Mass Spectrometry Conditions
Mass Spectrometry Conditions (Continued)
Further, the sample using Brown Glass Brown glass bottles and jars only collect, Brown Glass Brown glass bottles and jars only first with distilled water clean, after in dichromic acid
Potassium solution impregnates for 24 hours, dries 2h after ultrapure water in 250 DEG C, is rinsed again with DETA disodium salt methanol saturated solutions after cooling
After acquire sample.
Further, the HLB pillars add 10mL water and are activated using 10mL methanol is first added.
Further, multiple concentration points are 1 μ g/L, 2 μ g/L, 5 μ g/L, 10 μ g/L, 20 μ g/L, 50 μ g/L, 100 μ
g/L、200μg/L、500μg/L、1000μg/L。
Further, the sample will be located when progress liquid chromatogram-triple quadrupole bar tandem mass spectrum is detected analysis
The 5 μ L of sample and blank direct injected managed, peak area quantification qualitative according to retention time and characteristic ion.
Using detection method of the present invention, while being effectively enriched with antibiotic, removal interference as much as possible
Component, while realizing the detection of Multiple Classes of Antibiotics, and accuracy of detection higher.
Specific implementation mode
The present invention is described in further detail below by specific embodiment.
Embodiment 1:The detection method of antibiotic in a kind of environmental sample.
1, Method And Principle
Bed mud sample concentrates constant volume through drying, ASE extractions, the enrichment elution of SPE pillars;Water sample is washed through the enrichment of SPE pillars
It is de-, concentrate constant volume.It is detected using liquid chromatogram-triple quadrupole bar tandem mass spectrum, it is qualitative with retention time and qualitative ion,
Peak area quantification calculates the content of each antibiotic in sample.
2, the scope of application
This method is suitably for erythromycin, chloramphenicol, sulfamethoxazole, sulphadiazine, Luo Hong in sewage, surface water and bed mud
The measurement of mycin, Cefotiam, sulfapryidine, Norfloxacin, Ofloxacin, tetracycline and fortimicin.
3, reagent and material
Each antibiotic standard items 100mg/L (Ministry of Agriculture), ultra-pure water (resistivity 18.2M Ω cm, U.S. millipore
Company), acetonitrile (HPLC grades, Honeywell), ammonium acetate (German Merck), formic acid (CNW), methanol (HPLC grades,
Honeywell), Waters Oasis HLB pillars (6CC, 500mg), diatomite.
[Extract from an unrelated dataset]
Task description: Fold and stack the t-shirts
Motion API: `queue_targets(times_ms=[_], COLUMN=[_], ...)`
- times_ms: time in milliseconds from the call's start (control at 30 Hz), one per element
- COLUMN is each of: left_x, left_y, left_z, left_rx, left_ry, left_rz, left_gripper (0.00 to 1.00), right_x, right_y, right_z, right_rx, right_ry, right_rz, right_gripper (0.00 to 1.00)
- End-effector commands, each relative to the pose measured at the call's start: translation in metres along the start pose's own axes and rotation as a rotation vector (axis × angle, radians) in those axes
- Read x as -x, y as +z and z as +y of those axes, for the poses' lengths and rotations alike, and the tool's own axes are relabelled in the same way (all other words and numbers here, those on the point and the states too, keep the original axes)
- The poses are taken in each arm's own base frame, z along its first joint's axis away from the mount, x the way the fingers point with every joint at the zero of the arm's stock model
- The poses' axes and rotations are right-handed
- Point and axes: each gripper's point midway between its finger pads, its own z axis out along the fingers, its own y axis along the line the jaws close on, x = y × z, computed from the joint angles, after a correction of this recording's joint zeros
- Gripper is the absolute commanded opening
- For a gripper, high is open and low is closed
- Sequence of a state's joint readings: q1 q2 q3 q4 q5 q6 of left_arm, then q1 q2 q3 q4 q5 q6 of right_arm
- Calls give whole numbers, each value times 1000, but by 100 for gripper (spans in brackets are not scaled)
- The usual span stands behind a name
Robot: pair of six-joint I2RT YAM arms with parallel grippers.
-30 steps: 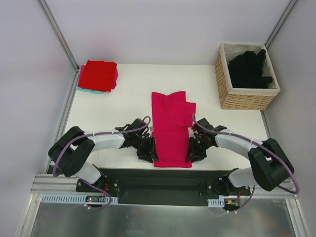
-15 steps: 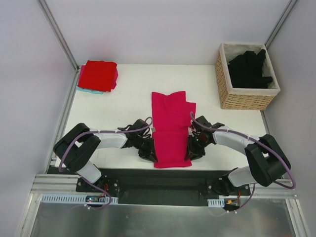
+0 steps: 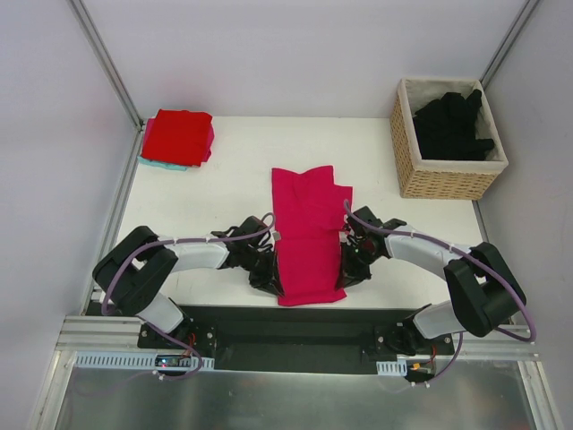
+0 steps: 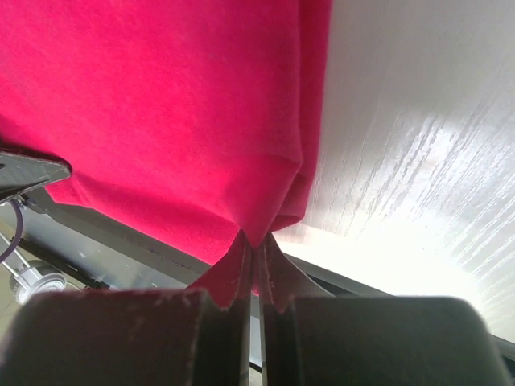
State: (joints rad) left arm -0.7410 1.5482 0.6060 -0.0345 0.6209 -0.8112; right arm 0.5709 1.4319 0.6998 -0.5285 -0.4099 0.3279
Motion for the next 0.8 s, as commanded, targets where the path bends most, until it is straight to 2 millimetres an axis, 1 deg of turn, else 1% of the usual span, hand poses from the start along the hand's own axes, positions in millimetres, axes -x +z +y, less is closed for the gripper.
queue_targets(times_ms=[0, 167, 233, 267, 300, 333, 400, 433, 500, 600, 700, 767], left_x=[-20, -29, -33, -35, -36, -38, -38, -39, -44, -51, -58, -58], left_y=[-12, -22, -25, -27, -28, -30, -33, -34, -34, -37, -43, -48], left_z=[0, -3, -2, -5, -6, -6, -7, -7, -4, -1, 1, -3], left_rx=[8, -2, -3, -16, -19, -16, -13, -12, -7, -14, -11, -13], left_ry=[18, 25, 18, 27, 32, 34, 41, 39, 19, 10, 4, 15], left_rz=[53, 55, 63, 65, 68, 70, 69, 69, 79, 86, 89, 74], left_gripper=[0, 0, 0, 0, 0, 0, 0, 0, 0, 0, 0, 0], right_x=[-6, -24, -33, -38, -41, -49, -55, -61, -64, -72, -77, -81], right_y=[-7, -11, -13, -16, -17, -17, -20, -18, -20, -20, -23, -25], right_z=[3, 3, 7, 9, 11, 15, 19, 18, 19, 14, 13, 11], right_rx=[-1, -14, -23, -27, -27, -25, -15, -21, -18, -38, -42, -47], right_ry=[-5, -10, -16, -25, -21, -40, -39, -54, -54, -51, -57, -56], right_rz=[19, 64, 76, 79, 77, 89, 78, 82, 79, 100, 104, 101], right_gripper=[1, 1, 1, 1, 1, 1, 1, 1, 1, 1, 1, 1])
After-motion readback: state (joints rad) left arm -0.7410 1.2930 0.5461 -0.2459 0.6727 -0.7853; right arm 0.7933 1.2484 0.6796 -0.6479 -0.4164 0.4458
4, instrument and equipment
High performance liquid chromatography-series connection quadrupole rod mass spectrometer (liquid phase:Thermo UltiMate 3000, mass spectrum:
ABSCIEXAPI 4000), Accelerate solvent extraction (Thermo ASE150), 0.22 μm of filter membrane syringe filter and 0.22 μm of water phase
Filter membrane, Merck Millipore ultrapure water machines, micro syringe (1000 μ L, 100 μ L, 10 μ L), pH meter, a ten thousandth analyze day
Flat, solid-phase extraction device, quick nitrogen evaporator.
5, sample collection
Sample Brown Glass Brown glass bottles and jars only is acquired first to be cleaned with distilled water, after impregnated for 24 hours, after ultrapure water in potassium bichromate solution
2h are dried in 250 DEG C, acquire sample after being rinsed again with DETA disodium salt methanol saturated solutions after cooling, in 4 DEG C after sample collection
Lower preservation, takes back laboratory as early as possible.
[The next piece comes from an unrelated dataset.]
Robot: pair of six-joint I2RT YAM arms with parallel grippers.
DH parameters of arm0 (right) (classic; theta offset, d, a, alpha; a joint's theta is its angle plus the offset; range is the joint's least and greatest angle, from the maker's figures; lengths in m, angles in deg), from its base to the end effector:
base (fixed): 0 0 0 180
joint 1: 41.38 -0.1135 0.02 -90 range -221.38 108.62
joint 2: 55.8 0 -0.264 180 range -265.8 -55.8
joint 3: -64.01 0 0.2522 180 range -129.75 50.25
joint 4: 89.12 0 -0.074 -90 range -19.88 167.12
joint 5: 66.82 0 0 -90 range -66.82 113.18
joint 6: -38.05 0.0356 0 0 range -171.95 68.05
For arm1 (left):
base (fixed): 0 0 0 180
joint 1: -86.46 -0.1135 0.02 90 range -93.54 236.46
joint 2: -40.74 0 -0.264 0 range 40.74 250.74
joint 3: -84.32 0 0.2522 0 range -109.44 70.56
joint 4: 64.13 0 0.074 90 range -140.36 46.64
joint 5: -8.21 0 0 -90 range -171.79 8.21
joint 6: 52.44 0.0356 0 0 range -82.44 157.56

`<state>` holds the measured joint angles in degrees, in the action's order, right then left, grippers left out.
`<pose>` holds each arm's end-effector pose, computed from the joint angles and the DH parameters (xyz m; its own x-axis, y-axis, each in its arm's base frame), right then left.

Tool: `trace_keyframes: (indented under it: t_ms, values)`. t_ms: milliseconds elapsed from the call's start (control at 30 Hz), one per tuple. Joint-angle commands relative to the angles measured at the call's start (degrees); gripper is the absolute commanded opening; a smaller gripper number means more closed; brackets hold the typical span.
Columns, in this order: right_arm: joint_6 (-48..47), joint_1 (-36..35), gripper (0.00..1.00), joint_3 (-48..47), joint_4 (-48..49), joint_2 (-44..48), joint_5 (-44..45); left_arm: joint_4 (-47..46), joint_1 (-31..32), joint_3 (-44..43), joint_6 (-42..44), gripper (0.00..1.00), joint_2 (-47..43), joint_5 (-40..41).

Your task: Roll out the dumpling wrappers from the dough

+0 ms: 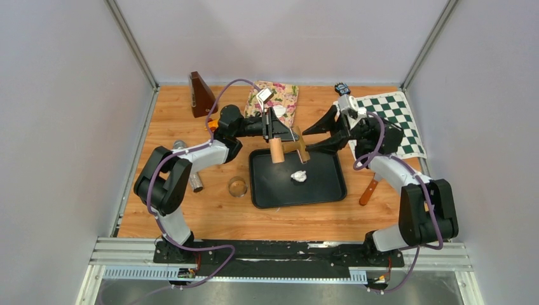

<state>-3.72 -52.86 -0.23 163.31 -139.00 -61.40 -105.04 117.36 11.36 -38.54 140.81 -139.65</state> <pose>0.2608 0.0891 0.3559 0.0774 0.0876 -0.9931 -0.9867 -0.1362 -0.0889 0.3114 -0.2215 0.2807 -0.9010 -0.0626 -0.4294 0.4338 -0.1107 -0.8942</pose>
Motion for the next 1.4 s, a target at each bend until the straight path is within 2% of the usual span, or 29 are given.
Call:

1gEDTA disodium salts are added after filtering and removing impurity and are preserved at 4 DEG C for water sample, analyze as early as possible.Bed mud sample passes through
Water layer is removed after centrifugation, then freeze-drying preserves after removing moisture removal at 4 DEG C, analyzes as early as possible.
6, analytic process
6.1 sample pre-treatments
6.1.1HLB pillar activates
10mL methanol is first added, adding 10mL water can activate.
6.1.2 water sample is handled
HLB pillar enrichment of the 500mL samples after activation, coutroi velocity 3-5mL/min is taken to be repeated once, enrichment is completed
To be carried out to HLB pillars after the ultrapure water wash of 10mL, nitrogen drying is dry, and the elution of addition 10mL methanol, collects elution at this time after drying afterwards
Liquid.Elution liquid nitrogen, which is blown, to be concentrated within 1mL, methanol constant volume to 1mL, upper machine analysis.
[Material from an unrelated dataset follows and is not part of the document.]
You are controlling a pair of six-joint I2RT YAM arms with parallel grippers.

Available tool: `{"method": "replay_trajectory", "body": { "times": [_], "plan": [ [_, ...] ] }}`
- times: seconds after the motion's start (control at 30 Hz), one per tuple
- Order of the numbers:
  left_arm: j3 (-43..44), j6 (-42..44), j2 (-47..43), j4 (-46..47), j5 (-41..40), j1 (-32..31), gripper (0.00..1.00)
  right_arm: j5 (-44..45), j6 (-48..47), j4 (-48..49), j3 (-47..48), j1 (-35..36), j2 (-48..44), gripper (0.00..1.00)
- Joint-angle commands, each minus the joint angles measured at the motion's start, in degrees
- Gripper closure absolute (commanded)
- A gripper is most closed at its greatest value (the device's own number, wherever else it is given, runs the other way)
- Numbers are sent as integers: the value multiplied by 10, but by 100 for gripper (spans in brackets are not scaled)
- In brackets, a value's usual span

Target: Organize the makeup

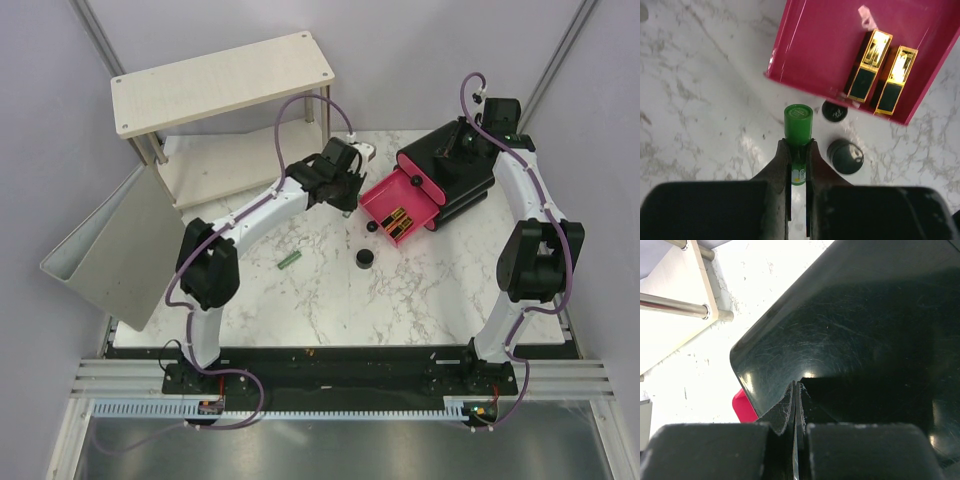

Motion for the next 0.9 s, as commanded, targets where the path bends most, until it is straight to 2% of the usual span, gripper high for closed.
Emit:
{"method": "replay_trajectory", "body": {
  "times": [0.0, 0.17, 0.37, 0.43, 0.7, 0.73, 0.87],
  "plan": [
    [118, -4, 90, 8, 46, -8, 98, 8, -1, -42, -22, -2, 18, 100],
    [238, -44, 158, 10, 68, -12, 98, 8, -1, -41, -27, -2, 14, 100],
    [291, -42, 211, 13, 67, -15, 96, 7, 0, -40, -30, -2, 13, 100],
    [296, -49, 219, 15, 71, -15, 87, 7, -1, -39, -30, -1, 12, 100],
    [308, -53, 250, 22, 93, -18, 75, 7, -1, -38, -36, -2, 9, 100],
    [309, -51, 251, 26, 92, -17, 69, 7, -2, -38, -36, -2, 9, 100],
    [311, -46, 240, 32, 82, -18, 59, 8, -2, -37, -37, -2, 8, 100]
  ]
}}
6.1.3 mud sample is handled
The sample 2g after drying is taken, 5g diatomite is added, and ASE is extracted after mixing, and extract liquor uses ACN/H2O=7:
3, it is diluted after extract liquor filtering and is settled to 500mL, 1gEDTA disodium salts are added, remaining step is the same as 6.1.2 water sample processing procedures.
6.2 chromatographic condition
Mobile phase is acetonitrile:2.5mmol Yi Suanan &0.1% aqueous formic acids;Chromatographic column is Aglient Poroshell
120EC-C18 columns (100mm × 2.1mm × 2.7 μm);40 DEG C of column temperature;Flow velocity 0.4mL/min.Type of elution uses gradient elution,
Elution program following table.
Gradient elution program
6.3 liquid chromatography tandem quadrupole rod Mass Spectrometry Conditions
HPLC-MS/MS conditions are optimized with each antibiotic list mark standard solution of 0.5mg/L, select ESI as from
Component, actual conditions are as shown in the table.
Mass Spectrometry Conditions
Mass Spectrometry Conditions (Continued)
6.4 draw standard curve
Accurately pipette each single mark 100 μ L of standard solution, methanol constant volume to 10mL volumetric flasks, this mixed a concentration of 1mg/L (this of mark
Standard liquid storage life it is shorter about one week), refrigerate when refrigerator, use diluted on site at multiple concentration points in 1000 μ g/L concentration
Each concentration point is measured respectively under the conditions of the chromatographic mass spectrometry of optimization, using external standard method, respective concentration is drawn with response and is marked
Directrix curve, related coefficient will reach 0.99 or more.
6.5 samples measure
By 5 μ L of the sample handled well and blank direct injected, qualitative according to retention time and characteristic ion, peak area is fixed
Amount.
7. calculating and interpretation of result
7.1 results calculate
The peak area of obtained each antibiotic is substituted into standard curve with external standard method and calculates separately each antibiotic in sample
Mass concentration.
Water sample:
In formula:ρi--- the mass concentration of component i in water sample, μ g/L;
mi--- the mass concentration of obtained component i, μ g/L are calculated by calibration curve;
Vt--- constant volume, mL;
Vs--- sample volume, mL;
In formula:ωi--- the content of component i in sample, μ g/kg;
ρi--- the mass concentration of obtained component i, μ g/L are calculated by calibration curve;
V --- constant volume, mL;
M --- sample size (weight in wet base), g;
W --- sample moisture content, %.
By standard sample detection and recovery testu, following table is obtained:
Compound Retention time and the range of linearity
It takes 7 groups of sewage to be detected, obtains result such as following table:
Method detection limit, Determination Limit tables of data
Method detection limit, Determination Limit tables of data (Continued)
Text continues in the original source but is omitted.